Your Teenage Best Friend Could Be Your Best Medicine

The term “bff” might be thrown around a little too loosely these days, but its proliferation throughout the blogosphere is certainly significant. At least, this may be true according to a new study published in the journal Child Development.

In the study, researchers note that teenagers between the ages of 15 and 16 who had a close friendship with one person (a “bff” for example) had a greater sense of self-worth, by the age of 25, than those of the same age who had a larger group of “good friends.”

Lead study author Rachel K. Narr suggests that people who have a long-term relation with a close, best friend were also more likely to have reduced experiences of depression and anxiety.

The University of Virginia postdoctoral student of clinical psychology goes on to say, “Close friendship strength in mid-adolescence predicted relative increases in self-worth and decreases in anxiety and depressive symptoms by early adulthood.”

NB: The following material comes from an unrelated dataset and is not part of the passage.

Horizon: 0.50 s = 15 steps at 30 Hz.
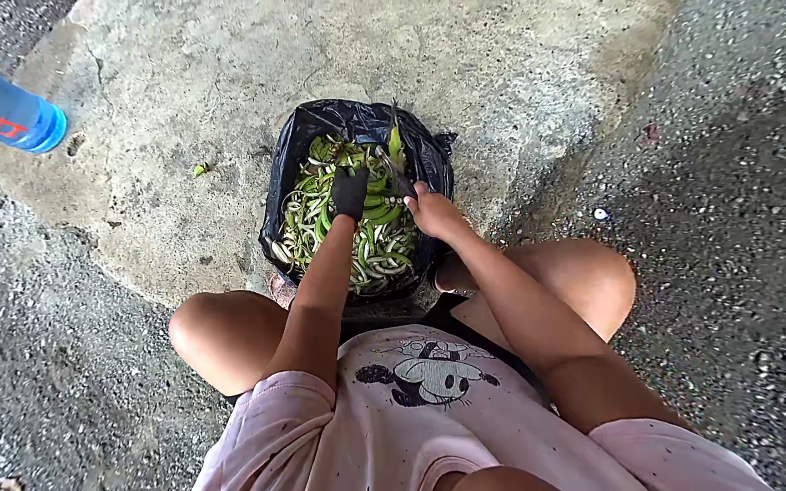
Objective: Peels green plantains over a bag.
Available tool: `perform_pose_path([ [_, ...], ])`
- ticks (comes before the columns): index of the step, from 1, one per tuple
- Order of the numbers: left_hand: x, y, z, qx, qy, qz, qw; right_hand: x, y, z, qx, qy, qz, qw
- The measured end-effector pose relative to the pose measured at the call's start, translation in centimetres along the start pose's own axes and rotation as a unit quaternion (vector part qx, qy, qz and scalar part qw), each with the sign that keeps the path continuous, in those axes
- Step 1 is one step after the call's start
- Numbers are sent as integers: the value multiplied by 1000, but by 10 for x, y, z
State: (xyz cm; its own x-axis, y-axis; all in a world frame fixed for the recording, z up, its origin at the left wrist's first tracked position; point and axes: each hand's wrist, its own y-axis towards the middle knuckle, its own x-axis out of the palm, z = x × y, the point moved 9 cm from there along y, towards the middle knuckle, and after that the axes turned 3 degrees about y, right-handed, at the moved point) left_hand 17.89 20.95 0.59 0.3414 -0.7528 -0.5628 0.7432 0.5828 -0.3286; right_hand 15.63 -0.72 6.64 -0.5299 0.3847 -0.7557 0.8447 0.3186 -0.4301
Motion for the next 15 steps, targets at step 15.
perform_pose_path([
  [15, 23, -29, -1, 245, -56, -165, 954, 46, 0, 32, 9, -57, -45, 997],
])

Now, existing research already suggests that adolescent friendships are, perhaps, more important than we often realize.  The relationships we forge during the post-adolescent (but pre-adult) years tend to be quite excellent predictors of academic success and eventual mental health.  The new research, then, delves a little deeper into the types of relationships and friendships that teenagers form.

She argues that, in terms of positive outcomes later in life, “My hunch was that close friendships compared to broader friendship groups and popularity may not function the same way. Being successful in one is not the same as being successful in the other.”

Again, this is not the first study to examine adolescent relationships.  In fact, this study mirrors several other studies which show that teenagers look to have “popularity” but there are two basic types.  There are “likable” people—peers trust them and want to be around them—and there are “status” people who seek popularity so they can use it to have power over others.

Now, this particular study does have its limitations. For one, it is nearly impossible to truly gauge how friendships might result in strengthening or lessening depression or how that might influence their ability or willingness to make friends. Also, the study completed before social media became a force in the social lives of teens all over the planet.

As such, study co-author and UV professor of psychology Joseph Allen comments, “As technology makes it increasingly easy to build a social network of superficial friends, focusing time and attention on cultivating close connections with a few individuals should be a priority.”